Бокал замер возле ее губ, она спокойно произнесла:
— Теперь, возможно, мы обретем покой, люди говорят, что кардинал мешал этому.
— Мадам, — сказала одна из фрейлин, — я видела кардинала всего два дня назад. Он участвовал в шествии людей из Баттуса. Он шел босиком с обнаженными плечами. Он имел вполне здоровый вид.
— Он мертв, — заявила Катрин. — Он был великим священником. — Она лукаво улыбнулась и добавила. — Мы понесли тяжкую утрату.
Катрин увидела обращенные на нее глаза Мадаленны и привлекла женщину к себе.
— Сегодня умер порочный человек. Все святые празднуют его кончину, — прошептала королева-мать на ухо своей шпионке.
Опустив бокал, Катрин посмотрела прямо перед собой.
— Господи! — воскликнула она. — Вот он! Это кардинал!
У Мадаленны застучали зубы.
— Мадам, — прошептала она, — мы его не видим.
Катрин откинулась на спинку кресла и спокойно произнесла:
— Это было видение. Со мной в жизни несколько раз происходило подобное. Я уверена, что сегодня мы узнаем о смерти этого человека.
Ее женщины не могли забыть этот инцидент. Они испуганно, шепотом обсуждали его. Они помнили случай, когда Катрин сообщила им о смерти принца Конде под Ярнаком и о победе ее сына в том сражении; Катрин увидела тогда перед своими глазами события, происшедшие за много миль от нее.
— В королеве-матери есть нечто нечеловеческое, — говорили фрейлины. — Это нас пугает.
Позже в тот же день, когда Катрин сообщили о смерти кардинала, она сказала:
— Вы не сказали мне ничего нового. Я видела, как он покинул землю и полетел в рай.
Катрин мысленно добавила: «Скорее всего, в ад, если такое место существует».

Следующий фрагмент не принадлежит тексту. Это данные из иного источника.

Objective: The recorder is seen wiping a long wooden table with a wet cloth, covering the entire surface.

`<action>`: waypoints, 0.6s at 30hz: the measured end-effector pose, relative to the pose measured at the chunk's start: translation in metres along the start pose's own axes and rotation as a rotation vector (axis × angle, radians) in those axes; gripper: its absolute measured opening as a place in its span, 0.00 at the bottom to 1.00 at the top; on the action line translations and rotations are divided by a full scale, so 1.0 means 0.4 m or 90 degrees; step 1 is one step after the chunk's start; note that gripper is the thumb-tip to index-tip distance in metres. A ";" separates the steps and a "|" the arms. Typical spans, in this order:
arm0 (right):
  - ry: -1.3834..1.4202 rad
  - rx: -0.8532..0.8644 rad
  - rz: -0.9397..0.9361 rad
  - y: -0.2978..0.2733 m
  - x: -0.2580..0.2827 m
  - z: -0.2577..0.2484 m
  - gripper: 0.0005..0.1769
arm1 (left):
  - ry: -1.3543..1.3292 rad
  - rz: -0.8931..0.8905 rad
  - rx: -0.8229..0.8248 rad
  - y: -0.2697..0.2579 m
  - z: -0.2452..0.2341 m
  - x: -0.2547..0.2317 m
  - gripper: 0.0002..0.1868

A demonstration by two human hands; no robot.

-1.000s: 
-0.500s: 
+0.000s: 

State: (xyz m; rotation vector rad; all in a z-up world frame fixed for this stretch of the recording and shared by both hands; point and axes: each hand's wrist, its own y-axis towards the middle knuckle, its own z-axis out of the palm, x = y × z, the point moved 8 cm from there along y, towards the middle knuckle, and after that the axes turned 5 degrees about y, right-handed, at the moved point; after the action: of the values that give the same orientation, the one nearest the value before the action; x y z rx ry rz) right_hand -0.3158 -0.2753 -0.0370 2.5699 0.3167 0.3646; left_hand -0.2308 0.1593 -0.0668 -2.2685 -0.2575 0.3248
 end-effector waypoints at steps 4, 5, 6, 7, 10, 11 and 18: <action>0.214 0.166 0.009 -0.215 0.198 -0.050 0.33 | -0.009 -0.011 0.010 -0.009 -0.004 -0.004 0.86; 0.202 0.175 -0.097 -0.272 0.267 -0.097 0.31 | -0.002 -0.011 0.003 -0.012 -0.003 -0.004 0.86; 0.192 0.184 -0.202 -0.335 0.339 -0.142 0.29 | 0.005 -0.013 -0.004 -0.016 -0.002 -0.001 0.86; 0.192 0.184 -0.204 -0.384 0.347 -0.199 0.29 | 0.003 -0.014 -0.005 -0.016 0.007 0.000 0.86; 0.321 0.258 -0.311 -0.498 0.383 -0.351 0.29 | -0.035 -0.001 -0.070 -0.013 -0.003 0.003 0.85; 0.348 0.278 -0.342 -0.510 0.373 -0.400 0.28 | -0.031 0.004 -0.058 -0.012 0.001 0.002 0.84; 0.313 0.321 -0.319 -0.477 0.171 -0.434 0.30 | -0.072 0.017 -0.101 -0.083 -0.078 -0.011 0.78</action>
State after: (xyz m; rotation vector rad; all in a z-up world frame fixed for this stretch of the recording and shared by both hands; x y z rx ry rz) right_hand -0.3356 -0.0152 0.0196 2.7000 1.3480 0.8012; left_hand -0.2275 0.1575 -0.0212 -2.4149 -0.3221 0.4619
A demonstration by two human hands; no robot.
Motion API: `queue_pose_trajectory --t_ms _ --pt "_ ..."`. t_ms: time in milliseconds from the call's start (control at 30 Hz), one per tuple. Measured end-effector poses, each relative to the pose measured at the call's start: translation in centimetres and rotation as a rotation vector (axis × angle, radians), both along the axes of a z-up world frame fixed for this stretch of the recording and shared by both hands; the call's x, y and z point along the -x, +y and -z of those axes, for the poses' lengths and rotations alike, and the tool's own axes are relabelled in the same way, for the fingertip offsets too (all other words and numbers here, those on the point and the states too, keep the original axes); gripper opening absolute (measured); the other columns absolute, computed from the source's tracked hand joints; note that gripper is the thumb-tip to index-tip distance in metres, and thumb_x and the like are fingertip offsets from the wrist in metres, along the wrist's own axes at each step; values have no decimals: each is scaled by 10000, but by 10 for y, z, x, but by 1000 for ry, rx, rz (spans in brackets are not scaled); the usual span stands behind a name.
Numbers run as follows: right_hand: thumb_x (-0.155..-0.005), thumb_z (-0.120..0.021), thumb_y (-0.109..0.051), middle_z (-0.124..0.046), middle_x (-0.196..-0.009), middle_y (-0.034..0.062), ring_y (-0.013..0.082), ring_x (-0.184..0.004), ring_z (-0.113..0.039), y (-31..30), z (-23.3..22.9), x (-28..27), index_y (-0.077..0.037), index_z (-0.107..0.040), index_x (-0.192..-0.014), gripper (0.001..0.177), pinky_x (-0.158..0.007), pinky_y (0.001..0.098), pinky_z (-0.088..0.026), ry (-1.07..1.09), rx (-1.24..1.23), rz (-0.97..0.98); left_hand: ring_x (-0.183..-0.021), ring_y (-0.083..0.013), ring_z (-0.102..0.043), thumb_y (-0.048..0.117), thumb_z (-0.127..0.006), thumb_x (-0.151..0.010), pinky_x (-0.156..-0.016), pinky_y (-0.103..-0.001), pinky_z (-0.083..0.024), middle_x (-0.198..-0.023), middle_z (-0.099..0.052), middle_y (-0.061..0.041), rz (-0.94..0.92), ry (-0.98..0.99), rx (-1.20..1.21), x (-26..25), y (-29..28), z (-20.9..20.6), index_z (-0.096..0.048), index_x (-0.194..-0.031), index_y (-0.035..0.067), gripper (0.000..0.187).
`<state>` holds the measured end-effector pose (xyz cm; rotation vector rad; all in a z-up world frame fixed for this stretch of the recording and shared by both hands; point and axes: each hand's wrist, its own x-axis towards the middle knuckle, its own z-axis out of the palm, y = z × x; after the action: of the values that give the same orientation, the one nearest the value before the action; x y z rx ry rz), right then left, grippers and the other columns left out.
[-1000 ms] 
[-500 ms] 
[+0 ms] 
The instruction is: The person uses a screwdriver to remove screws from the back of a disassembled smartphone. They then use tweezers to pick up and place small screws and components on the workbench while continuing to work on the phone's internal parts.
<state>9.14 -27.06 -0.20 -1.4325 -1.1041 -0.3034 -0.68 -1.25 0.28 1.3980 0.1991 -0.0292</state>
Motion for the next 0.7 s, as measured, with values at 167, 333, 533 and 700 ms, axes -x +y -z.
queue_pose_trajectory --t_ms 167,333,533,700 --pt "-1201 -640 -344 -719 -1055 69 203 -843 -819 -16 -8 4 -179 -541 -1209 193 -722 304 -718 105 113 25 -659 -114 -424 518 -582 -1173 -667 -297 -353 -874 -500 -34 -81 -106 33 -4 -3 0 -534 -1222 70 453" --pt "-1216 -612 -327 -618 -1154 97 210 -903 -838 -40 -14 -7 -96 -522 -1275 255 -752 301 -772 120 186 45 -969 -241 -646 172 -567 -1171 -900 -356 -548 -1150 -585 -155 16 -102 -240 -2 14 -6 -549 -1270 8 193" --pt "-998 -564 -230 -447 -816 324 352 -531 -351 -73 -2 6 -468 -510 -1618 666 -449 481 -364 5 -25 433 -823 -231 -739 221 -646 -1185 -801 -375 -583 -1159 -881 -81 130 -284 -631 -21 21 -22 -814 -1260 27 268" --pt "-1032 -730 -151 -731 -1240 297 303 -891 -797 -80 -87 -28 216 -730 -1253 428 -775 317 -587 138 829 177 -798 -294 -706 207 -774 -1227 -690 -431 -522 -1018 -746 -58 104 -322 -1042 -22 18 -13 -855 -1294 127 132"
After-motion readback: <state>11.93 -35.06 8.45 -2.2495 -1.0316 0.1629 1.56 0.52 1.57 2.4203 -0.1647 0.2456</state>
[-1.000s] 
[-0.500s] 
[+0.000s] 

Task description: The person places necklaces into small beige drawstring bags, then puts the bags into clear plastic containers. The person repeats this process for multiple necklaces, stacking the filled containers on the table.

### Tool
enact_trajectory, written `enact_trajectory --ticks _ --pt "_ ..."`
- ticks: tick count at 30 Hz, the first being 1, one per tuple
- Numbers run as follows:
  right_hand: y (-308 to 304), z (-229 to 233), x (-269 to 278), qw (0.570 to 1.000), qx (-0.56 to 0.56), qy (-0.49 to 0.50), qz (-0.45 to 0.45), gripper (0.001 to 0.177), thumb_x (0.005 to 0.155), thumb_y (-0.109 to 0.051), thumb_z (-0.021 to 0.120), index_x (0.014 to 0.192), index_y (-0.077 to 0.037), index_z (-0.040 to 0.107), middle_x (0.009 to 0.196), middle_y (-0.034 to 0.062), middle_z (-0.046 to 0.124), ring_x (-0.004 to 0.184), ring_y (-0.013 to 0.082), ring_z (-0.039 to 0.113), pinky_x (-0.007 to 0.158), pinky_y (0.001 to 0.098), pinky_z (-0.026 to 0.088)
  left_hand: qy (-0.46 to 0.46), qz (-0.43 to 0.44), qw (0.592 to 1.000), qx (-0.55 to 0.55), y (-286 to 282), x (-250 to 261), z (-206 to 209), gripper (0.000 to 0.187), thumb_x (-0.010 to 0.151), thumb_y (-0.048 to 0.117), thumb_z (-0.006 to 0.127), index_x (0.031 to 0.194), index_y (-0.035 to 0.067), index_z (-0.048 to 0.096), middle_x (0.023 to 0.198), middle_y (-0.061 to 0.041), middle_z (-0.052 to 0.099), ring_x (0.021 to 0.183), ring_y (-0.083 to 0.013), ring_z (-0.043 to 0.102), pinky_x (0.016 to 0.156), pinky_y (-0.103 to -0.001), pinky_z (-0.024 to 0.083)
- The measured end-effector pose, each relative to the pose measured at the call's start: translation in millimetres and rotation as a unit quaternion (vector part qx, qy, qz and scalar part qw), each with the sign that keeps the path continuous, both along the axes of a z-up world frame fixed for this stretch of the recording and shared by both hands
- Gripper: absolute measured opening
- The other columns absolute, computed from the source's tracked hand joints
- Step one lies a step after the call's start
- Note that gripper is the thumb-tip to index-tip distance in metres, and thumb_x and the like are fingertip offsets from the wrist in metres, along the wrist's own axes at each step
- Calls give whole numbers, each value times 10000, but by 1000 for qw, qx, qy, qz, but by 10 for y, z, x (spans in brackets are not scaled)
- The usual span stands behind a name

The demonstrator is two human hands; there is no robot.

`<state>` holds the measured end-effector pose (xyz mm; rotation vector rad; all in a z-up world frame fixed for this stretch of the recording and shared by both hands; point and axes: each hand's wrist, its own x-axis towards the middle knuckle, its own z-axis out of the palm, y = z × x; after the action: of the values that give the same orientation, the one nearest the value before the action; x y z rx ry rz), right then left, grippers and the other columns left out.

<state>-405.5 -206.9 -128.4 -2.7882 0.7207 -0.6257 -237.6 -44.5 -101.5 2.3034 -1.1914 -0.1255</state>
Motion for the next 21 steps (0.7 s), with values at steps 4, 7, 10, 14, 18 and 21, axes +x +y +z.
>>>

Ночью поднялся сильный ураган; лежа в постели без сна, Катрин не могла выбросить из головы воспоминания о человеке, управлявшем ее сыном Франциском и сделавшим, мальчика несчастным. Она вспоминала много эпизодов из прошлого, хитрые, зловещие фразы кардинала, его похотливые глаза, стремление укреплять могущество своего дома, трусость, заставившая Лоррена носить под кардинальской мантией кольчугу. Она считала его своим главным врагом, опасным, неоднозначным человеком, церковником, готовым заплатить любому мужчине или женщине за придуманные ими новые способы удовлетворения его эротических запросов, интеллектуалом, легко цитировавшим классиков, остроумцем, обожавшим рискованные шутки. Она думала о том, как в последние годы, уже зная о своей скорой смерти, кардинал относился к ней с особым уважением, видя в Катрин безнравственного человека, рядом с которым он сам казался себе невинным ребенком. Она представила его стоящим перед Господом и произносящим хитрые отточенные фразы: «Да, я делал это, я виновен, но, Господи, сравни меня с великой грешницей Катрин, и ты поймешь, что я — лишь новичок в грехе». Эта воображаемая сцена заставила ее рассмеяться.